Calendars for the iPhone come in all shapes and forms. There are elegant ones, unique ones and even multipurpose ones. But you don’t have to go for one of these extremes, especially if all you want is a simple calendar that gets the job done without costing much.
That’s why in this entry we take a look at two different iPhone calendar alternatives that are completely free and that provide slightly different takes on managing events for basic calendar users.
First, let’s take a look at Uptime.
If there is one thing that Uptime Calendar for iPhone has going for it, it’s that it is very simple, which can also be a bit of a issue for some users as well.
On its main view, Uptime Calendar shows you the current week at the top along with all its events taking on the rest of the screen, and sliding down the screen from any of the weekdays displays the month view.
The app’s settings can be accessed by sliding the screen upwards from anywhere other than the weekdays. As expected from a free, basic app, there are no other options you can tweak other than the calendars you want Uptime to display.
Not that more options are necessary for basic users though, since event creation (which you can access by swiping the app’s main screen down) does offer all the basic options you might look for.
In summary, while Uptime Calendar is definitely at the bottom end when it comes to functionality, it is very solid in its performance and provides a cleaner, less cluttered and more functional alternative to Apple’s own calendar app.
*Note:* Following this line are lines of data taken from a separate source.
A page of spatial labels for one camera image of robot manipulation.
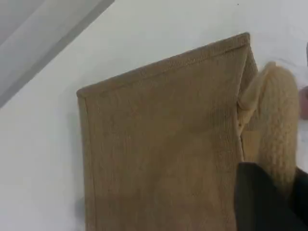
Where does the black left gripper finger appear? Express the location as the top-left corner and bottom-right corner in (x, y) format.
(288, 168), (308, 231)
(237, 163), (293, 231)

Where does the brown jute bag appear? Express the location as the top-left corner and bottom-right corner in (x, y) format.
(76, 31), (301, 231)

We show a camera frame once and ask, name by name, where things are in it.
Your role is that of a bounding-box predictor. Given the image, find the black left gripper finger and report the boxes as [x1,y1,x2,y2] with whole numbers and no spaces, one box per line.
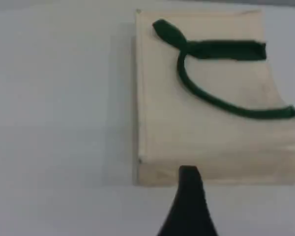
[156,165,218,236]

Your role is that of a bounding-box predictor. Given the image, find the cream canvas bag green handles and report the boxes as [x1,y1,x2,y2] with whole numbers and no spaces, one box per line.
[132,9,295,187]

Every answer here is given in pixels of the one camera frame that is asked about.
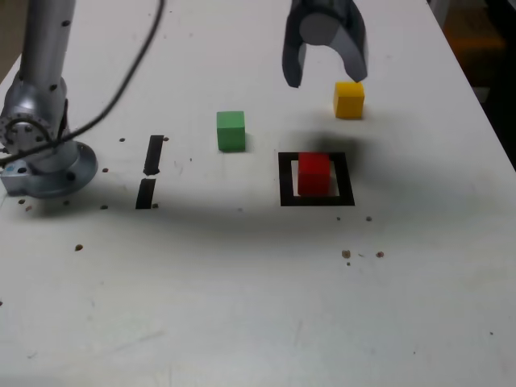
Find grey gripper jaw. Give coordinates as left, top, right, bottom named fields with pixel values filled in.
left=298, top=0, right=370, bottom=83
left=281, top=14, right=310, bottom=89

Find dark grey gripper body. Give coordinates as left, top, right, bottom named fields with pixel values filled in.
left=288, top=0, right=356, bottom=26

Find yellow cube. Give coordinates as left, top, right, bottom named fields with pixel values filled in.
left=333, top=81, right=366, bottom=120

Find green cube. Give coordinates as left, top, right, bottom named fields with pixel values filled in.
left=216, top=110, right=247, bottom=153

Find red cube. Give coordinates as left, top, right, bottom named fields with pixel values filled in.
left=297, top=152, right=331, bottom=198

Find black tape square outline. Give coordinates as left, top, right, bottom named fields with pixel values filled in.
left=277, top=151, right=356, bottom=207

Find black tape strip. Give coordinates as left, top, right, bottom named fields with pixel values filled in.
left=135, top=135, right=165, bottom=210
There are a couple of things that place Sunrise Calendar on an entirely different level when compared to our previous alternative. However, at the same time these important aspects have the potential to make or break this calendar app for some users.
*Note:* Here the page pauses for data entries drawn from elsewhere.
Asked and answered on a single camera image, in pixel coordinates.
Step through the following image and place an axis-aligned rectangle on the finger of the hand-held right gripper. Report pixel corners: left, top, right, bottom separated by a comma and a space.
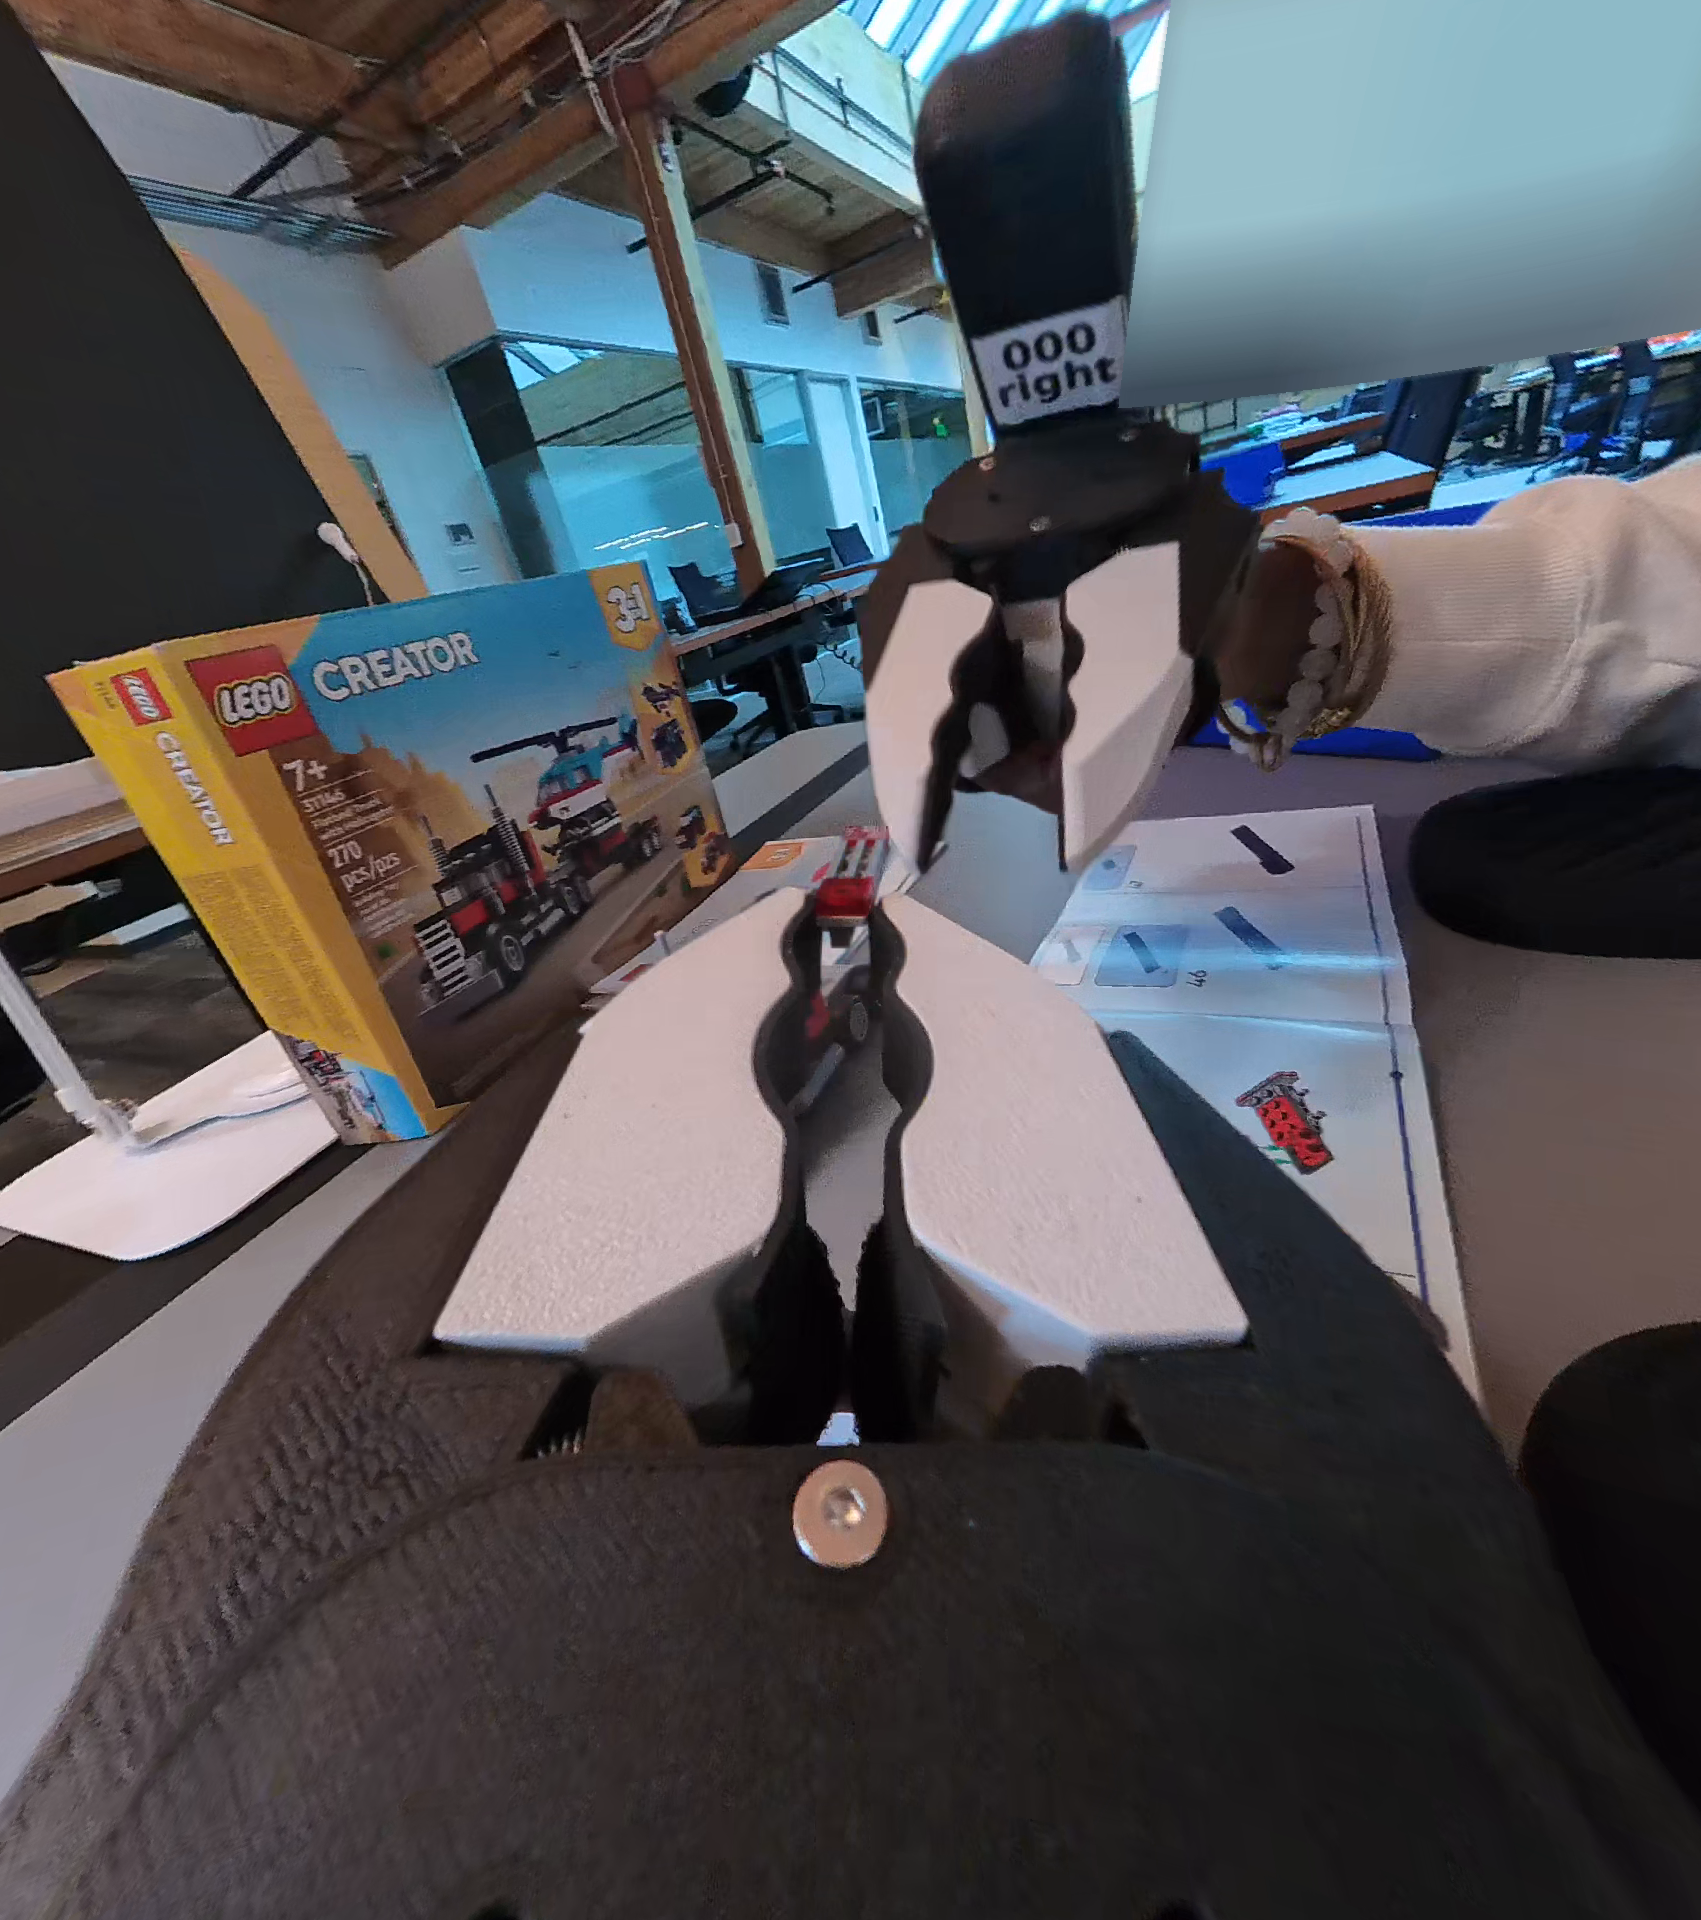
865, 575, 1015, 903
1052, 540, 1196, 877

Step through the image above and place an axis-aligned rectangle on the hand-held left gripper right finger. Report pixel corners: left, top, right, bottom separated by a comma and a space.
872, 895, 1255, 1416

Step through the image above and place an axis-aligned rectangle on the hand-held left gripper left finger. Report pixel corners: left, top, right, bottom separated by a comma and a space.
429, 888, 812, 1408

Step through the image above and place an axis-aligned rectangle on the black red lego truck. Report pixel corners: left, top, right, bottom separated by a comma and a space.
783, 824, 915, 1122

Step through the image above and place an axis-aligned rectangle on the open lego instruction booklet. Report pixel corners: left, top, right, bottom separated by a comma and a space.
1031, 804, 1485, 1401

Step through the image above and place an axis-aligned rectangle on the lego instruction booklet car cover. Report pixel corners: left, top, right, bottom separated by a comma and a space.
581, 837, 810, 1002

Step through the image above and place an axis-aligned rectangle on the lego set cardboard box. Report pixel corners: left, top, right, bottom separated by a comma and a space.
45, 563, 734, 1152

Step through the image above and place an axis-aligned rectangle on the person's right hand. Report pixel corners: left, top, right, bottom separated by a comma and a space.
1210, 532, 1332, 730

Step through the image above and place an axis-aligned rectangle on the long wooden office desk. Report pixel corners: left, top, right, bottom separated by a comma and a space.
671, 577, 885, 740

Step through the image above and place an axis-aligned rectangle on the white rounded pad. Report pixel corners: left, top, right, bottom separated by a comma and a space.
0, 877, 344, 1266

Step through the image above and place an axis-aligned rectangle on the black divider panel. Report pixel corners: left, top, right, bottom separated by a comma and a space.
0, 0, 432, 812

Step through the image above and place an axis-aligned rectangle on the wooden support post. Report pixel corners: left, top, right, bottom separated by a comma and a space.
603, 67, 781, 590
To start, Sunrise Calendar takes a decidedly social approach to calendar events, urging you to integrate your Facebook, Google, Twitter, LinkedIn and iCloud accounts. On one hand, this can be tremendously helpful, since the app seamlessly integrates stuff such as appointments and birthdays into its calendar interface.
On the other hand though, this means giving Sunrise Calendar access to your credentials, which privacy-conscious users might not like to do.
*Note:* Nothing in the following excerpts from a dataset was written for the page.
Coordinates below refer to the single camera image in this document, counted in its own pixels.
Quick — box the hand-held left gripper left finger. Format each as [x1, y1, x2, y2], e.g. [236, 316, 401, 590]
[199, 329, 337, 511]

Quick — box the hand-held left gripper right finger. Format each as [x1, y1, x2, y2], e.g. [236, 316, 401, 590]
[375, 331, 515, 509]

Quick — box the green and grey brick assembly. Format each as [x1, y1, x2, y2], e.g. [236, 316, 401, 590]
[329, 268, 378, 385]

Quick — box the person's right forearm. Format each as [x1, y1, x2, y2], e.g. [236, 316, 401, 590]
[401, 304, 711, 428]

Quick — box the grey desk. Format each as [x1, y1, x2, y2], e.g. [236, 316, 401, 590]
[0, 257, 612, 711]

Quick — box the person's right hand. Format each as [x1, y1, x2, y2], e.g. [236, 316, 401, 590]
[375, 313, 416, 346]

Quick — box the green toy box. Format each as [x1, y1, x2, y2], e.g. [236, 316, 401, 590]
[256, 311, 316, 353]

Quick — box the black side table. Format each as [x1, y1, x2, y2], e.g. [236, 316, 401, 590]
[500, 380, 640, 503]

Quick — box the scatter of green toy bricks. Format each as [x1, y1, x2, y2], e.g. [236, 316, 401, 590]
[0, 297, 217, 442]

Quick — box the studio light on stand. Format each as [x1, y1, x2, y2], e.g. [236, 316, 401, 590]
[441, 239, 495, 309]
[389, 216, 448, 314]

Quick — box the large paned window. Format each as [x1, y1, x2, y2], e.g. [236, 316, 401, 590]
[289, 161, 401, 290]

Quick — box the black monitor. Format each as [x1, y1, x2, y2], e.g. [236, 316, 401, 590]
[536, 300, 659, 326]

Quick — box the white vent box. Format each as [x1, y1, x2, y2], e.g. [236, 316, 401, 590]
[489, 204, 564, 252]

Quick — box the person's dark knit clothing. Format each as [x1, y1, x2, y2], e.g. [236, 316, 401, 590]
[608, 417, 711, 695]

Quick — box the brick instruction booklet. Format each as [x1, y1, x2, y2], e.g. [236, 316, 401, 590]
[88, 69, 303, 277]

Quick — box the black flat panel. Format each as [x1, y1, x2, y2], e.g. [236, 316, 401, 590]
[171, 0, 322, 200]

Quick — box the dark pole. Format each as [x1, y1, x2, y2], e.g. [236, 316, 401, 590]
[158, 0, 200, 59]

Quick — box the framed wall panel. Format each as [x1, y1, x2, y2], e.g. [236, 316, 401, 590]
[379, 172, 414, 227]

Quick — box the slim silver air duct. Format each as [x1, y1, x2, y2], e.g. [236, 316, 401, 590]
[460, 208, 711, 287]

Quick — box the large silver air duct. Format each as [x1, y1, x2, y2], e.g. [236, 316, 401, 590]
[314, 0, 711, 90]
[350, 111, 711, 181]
Another potential drawback of Sunrise Calendar is that it won’t work unless you register or link your accounts to it, meaning you can’t use it as a standalone solution.
Once you are set and done though, Sunrise Calendar provides a much more thorough experience that will surely please more than just basic calendar users. Its two-week view is pretty convenient to start with and it also integrates weather and reminders seamlessly, providing you with a very handy overview of what your day will look like.
Options-wise, Sunrise Calendar also takes things a bit further by providing a few extra options, like Background Refresh, Notifications, Alerts and such.
As you can see, both these apps provide something different for anyone looking for a calendar app. But the good thing is, whether you need something very simple and easy to use or something more thorough and integrated, you’ll easily be covered by any of these free options.